> [YOUR INSTRUCTIONS]: Go through the data below and return each line where the string "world" appears.

> [INFORMATION PROVIDED]:
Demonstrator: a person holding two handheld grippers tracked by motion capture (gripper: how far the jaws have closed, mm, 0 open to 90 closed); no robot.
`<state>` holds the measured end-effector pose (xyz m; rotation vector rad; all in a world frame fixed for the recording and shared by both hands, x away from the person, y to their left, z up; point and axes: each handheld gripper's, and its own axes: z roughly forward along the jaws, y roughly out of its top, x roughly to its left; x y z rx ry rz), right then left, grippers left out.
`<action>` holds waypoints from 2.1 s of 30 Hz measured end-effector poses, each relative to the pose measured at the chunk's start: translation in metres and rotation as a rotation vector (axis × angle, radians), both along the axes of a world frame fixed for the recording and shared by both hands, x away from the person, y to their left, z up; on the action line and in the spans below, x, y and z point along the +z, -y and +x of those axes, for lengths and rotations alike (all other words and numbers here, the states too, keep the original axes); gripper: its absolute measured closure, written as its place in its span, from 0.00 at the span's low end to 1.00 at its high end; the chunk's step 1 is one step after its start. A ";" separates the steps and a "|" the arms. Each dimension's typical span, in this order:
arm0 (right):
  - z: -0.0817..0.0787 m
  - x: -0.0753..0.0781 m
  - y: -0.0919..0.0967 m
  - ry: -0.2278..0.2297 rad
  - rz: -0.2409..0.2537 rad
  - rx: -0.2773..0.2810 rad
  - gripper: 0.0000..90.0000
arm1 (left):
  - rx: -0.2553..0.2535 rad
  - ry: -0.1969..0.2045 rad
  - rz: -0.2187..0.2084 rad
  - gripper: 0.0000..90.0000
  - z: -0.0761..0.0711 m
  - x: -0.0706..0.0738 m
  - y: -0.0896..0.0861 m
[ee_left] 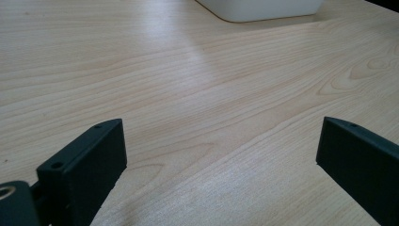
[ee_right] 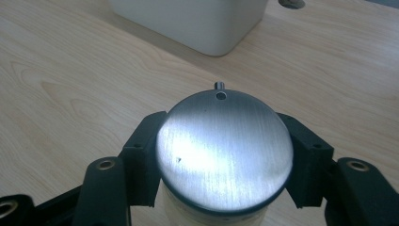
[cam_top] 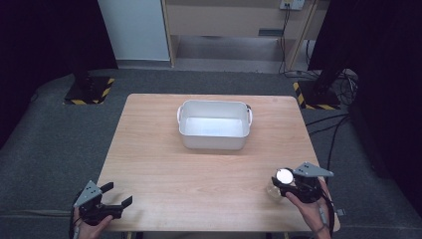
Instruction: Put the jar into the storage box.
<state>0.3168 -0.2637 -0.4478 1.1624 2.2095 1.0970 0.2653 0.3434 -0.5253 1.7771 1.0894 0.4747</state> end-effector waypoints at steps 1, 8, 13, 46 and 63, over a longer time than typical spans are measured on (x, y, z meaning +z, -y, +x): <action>0.002 0.001 -0.003 0.000 -0.004 0.011 0.44 | 0.000 0.000 0.000 0.01 0.000 0.000 0.000; 0.016 0.008 -0.023 -0.003 0.000 0.051 0.44 | -0.003 -0.002 0.003 0.01 0.000 0.000 0.000; 0.028 0.014 -0.039 -0.014 0.004 0.083 0.44 | -0.003 -0.002 0.002 0.01 0.000 0.000 0.000; 0.091 0.084 -0.118 0.023 -0.017 0.213 0.44 | -0.011 -0.005 0.002 0.01 0.000 0.000 0.001; 0.144 0.106 -0.167 0.037 -0.027 0.209 0.44 | -0.015 -0.005 0.002 0.01 0.000 0.000 0.001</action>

> [RESULT OF THIS EXERCISE]:
`<state>` holds the measured end-effector pose (xyz m; rotation vector rad; all in a world frame fixed for the recording and shared by both hands, x away from the person, y to their left, z up; point and axes: each handheld gripper's, and its own axes: z roughly forward along the jaws, y roughly out of its top, x roughly to its left; x y z rx ry rz), right then left, grippers left out.
`<action>` holds waypoints from 2.1 s of 30 Hz measured end-effector poses, each relative to the pose measured at the chunk's start: translation in metres and rotation as a rotation vector (axis × angle, radians), both along the axes of a world frame fixed for the recording and shared by both hands, x away from the person, y to their left, z up; on the action line and in the spans below, x, y and z point along the +z, -y and +x of those axes, for lengths and rotations alike (all other words and numbers here, the states too, keep the original axes); gripper: its absolute measured closure, written as its place in its span, from 0.00 at the span's low end to 1.00 at its high end; the chunk's step 1 is one step after its start. A ";" separates the steps and a "|" the arms. Each dimension's typical span, in this order:

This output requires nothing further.